▶ _INSTRUCTIONS TO FOLLOW_
Look through the entries below and copy exactly the part that begins with the line containing "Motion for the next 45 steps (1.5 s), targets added" and ends with the line containing "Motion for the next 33". Do not copy the pictures.

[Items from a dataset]
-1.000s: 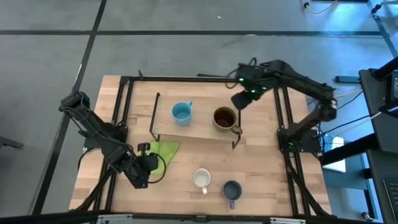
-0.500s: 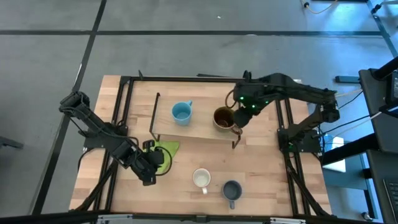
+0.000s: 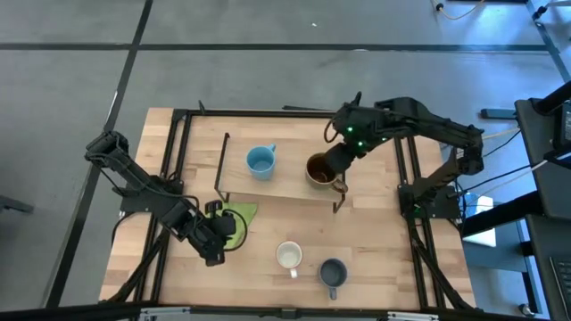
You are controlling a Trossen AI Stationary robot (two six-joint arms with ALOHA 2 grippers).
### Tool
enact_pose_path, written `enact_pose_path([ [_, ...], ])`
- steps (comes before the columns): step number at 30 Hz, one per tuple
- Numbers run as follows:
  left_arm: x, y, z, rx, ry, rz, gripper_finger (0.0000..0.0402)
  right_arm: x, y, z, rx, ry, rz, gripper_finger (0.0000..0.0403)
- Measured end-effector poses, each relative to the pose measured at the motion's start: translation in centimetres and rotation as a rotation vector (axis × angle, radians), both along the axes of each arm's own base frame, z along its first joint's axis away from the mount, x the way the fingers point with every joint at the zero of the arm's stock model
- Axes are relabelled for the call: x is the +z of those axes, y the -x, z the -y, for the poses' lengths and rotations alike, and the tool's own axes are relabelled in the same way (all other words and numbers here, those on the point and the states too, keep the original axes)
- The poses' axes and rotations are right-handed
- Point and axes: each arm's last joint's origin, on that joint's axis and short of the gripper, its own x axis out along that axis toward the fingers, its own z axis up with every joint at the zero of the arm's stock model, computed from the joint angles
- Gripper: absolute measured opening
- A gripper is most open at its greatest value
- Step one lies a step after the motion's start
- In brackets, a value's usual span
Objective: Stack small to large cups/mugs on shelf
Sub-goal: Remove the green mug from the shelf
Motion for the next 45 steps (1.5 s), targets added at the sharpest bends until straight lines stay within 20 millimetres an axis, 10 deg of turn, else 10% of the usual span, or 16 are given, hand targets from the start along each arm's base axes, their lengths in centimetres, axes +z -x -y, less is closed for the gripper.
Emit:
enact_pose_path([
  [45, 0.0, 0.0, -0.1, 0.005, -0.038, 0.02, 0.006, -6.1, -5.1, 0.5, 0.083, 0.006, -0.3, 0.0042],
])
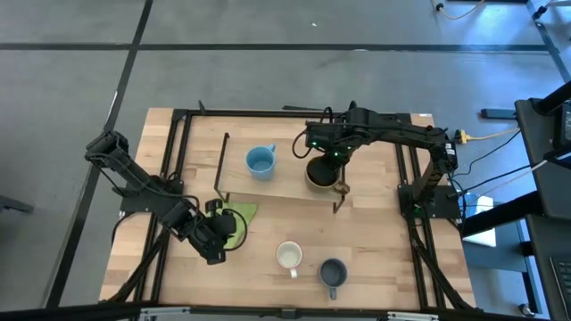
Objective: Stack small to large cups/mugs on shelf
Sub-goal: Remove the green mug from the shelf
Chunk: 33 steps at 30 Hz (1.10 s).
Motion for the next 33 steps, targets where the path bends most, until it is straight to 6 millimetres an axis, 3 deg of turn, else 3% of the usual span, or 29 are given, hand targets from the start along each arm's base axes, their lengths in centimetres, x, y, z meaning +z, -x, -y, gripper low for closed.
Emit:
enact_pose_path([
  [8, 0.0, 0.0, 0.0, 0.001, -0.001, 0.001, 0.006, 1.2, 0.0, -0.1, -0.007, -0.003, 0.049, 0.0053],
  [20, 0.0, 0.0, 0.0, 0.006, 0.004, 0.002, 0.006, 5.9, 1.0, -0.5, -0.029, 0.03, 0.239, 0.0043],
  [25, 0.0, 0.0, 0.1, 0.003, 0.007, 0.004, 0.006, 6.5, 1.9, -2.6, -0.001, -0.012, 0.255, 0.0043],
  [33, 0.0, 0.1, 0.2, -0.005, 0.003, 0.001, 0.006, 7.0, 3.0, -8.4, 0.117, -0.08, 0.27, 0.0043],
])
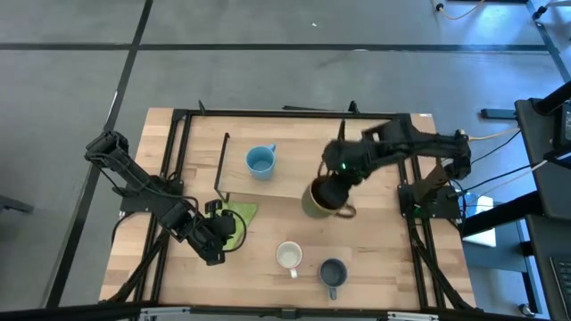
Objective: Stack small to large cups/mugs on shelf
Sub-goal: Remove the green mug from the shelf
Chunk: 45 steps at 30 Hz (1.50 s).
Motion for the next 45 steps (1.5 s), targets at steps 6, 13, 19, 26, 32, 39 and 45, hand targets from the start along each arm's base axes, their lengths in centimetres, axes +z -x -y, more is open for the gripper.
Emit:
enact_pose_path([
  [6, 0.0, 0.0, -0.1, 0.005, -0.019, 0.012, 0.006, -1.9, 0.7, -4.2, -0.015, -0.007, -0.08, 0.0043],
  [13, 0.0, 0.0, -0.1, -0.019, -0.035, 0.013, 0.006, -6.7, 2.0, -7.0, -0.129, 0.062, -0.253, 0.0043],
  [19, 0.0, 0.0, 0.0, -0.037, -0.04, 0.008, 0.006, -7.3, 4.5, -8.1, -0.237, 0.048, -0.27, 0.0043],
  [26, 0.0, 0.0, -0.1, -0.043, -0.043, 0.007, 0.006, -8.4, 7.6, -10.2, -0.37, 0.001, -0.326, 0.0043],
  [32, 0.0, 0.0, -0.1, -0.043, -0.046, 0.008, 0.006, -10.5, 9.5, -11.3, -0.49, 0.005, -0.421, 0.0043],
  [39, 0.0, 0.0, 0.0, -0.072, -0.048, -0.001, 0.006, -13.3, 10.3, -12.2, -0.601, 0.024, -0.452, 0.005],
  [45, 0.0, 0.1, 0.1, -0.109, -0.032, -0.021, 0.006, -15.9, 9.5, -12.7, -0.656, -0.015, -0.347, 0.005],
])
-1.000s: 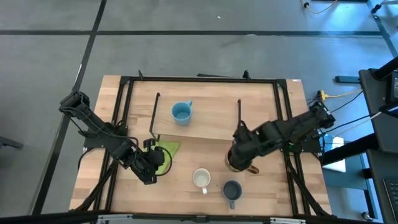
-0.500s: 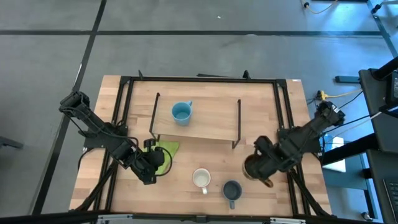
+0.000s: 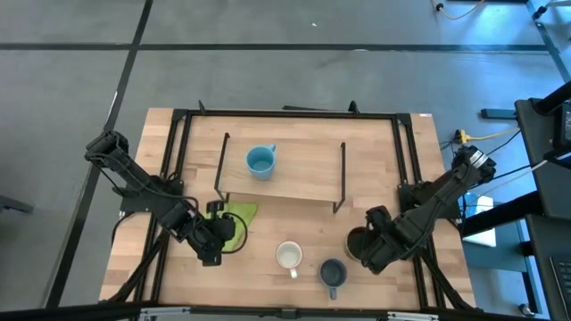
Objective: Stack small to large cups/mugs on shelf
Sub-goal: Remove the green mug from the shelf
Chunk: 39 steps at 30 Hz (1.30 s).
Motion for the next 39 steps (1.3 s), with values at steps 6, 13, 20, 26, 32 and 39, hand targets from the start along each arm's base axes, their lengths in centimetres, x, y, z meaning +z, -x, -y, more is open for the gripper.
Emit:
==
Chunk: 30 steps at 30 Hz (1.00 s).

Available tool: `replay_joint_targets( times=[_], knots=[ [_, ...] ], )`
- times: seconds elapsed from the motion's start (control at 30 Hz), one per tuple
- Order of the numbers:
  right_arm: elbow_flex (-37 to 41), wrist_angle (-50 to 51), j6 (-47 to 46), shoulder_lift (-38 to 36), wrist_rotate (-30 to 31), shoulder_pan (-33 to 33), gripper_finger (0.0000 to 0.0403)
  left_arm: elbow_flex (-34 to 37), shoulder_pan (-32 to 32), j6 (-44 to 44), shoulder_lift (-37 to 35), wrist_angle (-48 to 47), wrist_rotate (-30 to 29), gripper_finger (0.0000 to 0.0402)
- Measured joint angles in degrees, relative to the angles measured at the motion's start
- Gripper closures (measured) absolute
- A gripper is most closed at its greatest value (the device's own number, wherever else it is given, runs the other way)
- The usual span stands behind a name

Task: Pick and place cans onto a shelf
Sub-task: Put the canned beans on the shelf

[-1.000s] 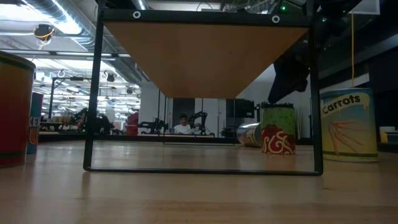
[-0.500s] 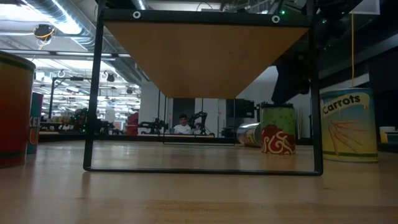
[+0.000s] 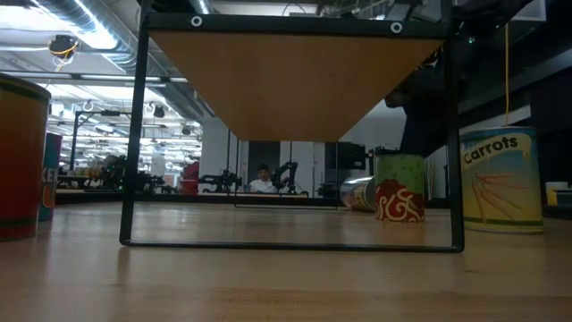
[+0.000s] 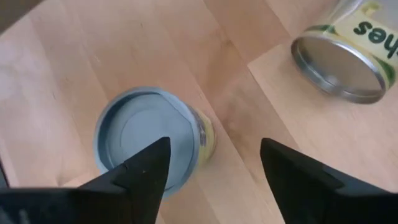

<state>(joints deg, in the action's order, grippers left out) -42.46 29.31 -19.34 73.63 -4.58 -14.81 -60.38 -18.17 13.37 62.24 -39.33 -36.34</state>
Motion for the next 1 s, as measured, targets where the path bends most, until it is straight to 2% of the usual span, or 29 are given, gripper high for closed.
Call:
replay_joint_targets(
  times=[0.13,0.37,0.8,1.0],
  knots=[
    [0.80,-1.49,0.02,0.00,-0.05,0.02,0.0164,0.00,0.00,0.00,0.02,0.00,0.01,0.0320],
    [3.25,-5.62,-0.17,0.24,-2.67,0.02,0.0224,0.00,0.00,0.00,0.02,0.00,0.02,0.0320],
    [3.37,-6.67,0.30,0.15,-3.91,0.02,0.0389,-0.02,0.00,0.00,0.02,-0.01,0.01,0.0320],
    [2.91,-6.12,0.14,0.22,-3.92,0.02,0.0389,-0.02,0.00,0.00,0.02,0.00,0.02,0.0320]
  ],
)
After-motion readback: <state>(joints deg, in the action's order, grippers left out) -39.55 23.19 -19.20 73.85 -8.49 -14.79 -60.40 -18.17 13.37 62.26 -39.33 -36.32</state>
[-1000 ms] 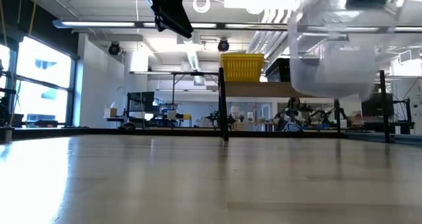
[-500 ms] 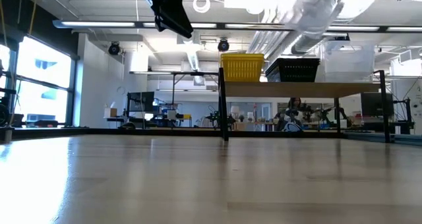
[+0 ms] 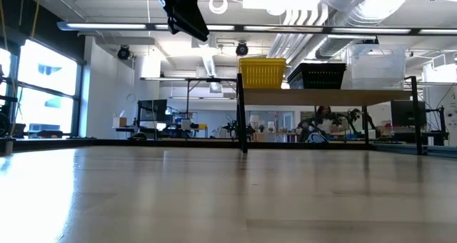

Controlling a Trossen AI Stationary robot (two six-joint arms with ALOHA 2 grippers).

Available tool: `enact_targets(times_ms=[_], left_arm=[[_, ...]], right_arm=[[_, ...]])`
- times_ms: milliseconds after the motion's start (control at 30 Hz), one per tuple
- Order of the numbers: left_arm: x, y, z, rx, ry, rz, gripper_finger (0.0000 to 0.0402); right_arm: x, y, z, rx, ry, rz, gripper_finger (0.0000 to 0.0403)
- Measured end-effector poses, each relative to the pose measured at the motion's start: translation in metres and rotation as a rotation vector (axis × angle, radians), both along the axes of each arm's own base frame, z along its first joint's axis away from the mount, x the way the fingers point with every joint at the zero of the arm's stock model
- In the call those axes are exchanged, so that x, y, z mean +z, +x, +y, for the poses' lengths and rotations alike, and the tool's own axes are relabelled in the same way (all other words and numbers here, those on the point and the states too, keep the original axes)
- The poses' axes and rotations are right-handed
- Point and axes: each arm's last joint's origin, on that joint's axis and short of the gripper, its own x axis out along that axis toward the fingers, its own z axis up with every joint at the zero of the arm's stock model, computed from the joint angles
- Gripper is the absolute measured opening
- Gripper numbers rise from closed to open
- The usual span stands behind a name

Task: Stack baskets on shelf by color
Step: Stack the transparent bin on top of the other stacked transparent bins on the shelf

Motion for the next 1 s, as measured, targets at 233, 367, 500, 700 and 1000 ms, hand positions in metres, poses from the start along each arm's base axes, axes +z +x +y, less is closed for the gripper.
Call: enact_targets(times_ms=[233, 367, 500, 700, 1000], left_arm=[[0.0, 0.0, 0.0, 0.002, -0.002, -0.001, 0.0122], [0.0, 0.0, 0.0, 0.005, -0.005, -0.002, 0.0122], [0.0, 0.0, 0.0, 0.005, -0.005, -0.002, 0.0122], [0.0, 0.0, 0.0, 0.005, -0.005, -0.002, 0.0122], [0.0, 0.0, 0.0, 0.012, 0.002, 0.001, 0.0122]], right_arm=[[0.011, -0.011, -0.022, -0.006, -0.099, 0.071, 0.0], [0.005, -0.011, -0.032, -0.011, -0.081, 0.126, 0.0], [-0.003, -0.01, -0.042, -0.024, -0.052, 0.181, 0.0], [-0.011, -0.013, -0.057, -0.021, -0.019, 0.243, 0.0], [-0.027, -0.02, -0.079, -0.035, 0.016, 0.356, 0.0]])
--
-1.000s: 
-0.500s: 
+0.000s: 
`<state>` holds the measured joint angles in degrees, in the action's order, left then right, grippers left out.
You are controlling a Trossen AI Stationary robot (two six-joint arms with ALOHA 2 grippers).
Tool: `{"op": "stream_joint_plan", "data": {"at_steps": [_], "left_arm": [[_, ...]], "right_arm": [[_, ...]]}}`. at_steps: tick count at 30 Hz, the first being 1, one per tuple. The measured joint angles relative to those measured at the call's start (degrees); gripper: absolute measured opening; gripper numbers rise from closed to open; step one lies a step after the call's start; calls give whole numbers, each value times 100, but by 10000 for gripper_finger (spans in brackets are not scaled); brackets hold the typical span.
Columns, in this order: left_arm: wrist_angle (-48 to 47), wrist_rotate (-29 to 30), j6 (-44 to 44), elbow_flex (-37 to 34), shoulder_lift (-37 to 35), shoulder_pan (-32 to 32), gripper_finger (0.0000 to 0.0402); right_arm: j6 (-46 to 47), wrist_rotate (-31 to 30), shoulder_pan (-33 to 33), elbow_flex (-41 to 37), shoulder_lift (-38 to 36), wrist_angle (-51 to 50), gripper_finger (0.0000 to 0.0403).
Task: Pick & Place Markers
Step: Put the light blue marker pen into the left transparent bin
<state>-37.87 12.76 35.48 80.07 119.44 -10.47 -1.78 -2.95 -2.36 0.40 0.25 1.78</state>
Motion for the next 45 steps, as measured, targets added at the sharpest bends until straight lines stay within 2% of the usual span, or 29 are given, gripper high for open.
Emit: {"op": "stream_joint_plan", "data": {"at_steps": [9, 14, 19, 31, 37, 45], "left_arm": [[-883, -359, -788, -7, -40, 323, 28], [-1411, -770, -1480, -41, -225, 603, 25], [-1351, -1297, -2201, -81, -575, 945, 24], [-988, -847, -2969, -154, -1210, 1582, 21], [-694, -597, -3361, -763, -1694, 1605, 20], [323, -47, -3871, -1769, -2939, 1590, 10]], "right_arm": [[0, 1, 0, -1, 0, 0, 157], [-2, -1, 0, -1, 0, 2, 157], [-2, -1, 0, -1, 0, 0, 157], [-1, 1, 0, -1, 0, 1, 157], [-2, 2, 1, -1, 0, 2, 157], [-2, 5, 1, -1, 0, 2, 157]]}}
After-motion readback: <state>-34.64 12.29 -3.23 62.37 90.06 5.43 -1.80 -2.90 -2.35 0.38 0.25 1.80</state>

▶ _ANSWER FOR THE TASK_
Motion for the next 45 steps (1.5 s), targets added at the sharpest bends until straight lines stay within 20 millimetres an axis, 10 deg of turn, else 10% of the usual span, or 16 are given, hand targets from the start along each arm's base axes, their lengths in centimetres, axes +z -x -y, less is closed for the gripper.
Emit:
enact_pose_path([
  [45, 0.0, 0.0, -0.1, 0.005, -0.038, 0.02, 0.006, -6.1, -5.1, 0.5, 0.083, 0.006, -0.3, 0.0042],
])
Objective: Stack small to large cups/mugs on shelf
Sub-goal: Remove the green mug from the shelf
Chunk: 33 steps at 30 Hz (1.10 s).
Motion for the next 33 steps, targets where the path bends most, until it is straight to 6 millimetres an axis, 3 deg of turn, else 3% of the usual span, or 29 are given, hand targets from the start along each arm's base axes, their lengths in centimetres, x, y, z meaning +z, -x, -y, gripper low for closed.

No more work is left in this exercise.